§ **Task prompt**
Would you filter these records and copy every line that has the word "left"?

::: Exercise materials :::

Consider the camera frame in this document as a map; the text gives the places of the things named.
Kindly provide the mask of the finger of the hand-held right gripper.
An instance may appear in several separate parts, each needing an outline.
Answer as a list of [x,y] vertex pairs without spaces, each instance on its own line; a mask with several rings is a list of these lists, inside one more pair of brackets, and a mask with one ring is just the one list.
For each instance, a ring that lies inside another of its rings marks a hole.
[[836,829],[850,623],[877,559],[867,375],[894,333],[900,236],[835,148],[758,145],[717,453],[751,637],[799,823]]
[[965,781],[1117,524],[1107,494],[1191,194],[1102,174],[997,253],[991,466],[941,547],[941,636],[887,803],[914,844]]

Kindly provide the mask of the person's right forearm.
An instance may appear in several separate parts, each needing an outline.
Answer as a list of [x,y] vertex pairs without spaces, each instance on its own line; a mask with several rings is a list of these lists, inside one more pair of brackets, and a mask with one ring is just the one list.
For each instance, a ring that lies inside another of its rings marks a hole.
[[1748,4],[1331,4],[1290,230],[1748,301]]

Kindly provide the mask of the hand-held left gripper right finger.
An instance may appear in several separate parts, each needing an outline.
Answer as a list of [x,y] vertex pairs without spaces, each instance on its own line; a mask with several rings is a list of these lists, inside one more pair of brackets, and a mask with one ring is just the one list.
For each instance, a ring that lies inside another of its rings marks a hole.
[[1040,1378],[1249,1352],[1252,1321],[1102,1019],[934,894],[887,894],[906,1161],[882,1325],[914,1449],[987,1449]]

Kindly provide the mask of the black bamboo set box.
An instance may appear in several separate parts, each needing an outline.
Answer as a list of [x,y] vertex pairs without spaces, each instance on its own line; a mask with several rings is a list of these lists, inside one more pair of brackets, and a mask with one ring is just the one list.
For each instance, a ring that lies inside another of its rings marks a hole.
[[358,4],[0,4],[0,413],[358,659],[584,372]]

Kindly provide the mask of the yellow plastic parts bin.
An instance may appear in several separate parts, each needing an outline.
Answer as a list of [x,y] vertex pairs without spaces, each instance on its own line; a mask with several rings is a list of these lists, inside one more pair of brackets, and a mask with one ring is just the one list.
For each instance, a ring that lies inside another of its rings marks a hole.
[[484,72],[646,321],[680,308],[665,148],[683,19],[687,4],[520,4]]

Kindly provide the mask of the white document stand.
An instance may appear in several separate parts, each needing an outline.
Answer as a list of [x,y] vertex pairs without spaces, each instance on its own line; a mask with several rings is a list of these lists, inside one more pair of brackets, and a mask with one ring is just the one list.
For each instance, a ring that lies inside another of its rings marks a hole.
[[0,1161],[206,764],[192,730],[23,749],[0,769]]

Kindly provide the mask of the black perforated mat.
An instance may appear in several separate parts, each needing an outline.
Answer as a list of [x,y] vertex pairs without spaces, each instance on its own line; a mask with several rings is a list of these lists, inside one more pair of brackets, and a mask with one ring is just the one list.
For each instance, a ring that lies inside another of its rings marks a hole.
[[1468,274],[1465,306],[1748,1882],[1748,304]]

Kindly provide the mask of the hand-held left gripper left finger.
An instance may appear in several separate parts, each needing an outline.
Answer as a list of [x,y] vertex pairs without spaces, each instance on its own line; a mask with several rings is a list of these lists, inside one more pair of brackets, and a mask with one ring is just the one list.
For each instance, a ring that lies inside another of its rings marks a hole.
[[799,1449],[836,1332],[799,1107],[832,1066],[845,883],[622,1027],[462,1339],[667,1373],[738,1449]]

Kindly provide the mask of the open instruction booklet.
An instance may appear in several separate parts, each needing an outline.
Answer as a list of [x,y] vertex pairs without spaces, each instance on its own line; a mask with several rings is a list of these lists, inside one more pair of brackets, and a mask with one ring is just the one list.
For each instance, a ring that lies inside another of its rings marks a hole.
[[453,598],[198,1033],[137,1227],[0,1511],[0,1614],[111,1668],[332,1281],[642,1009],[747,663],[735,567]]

:::

§ **Solution**
Kindly provide the mask of the hand-held left gripper right finger.
Kindly provide the mask of the hand-held left gripper left finger.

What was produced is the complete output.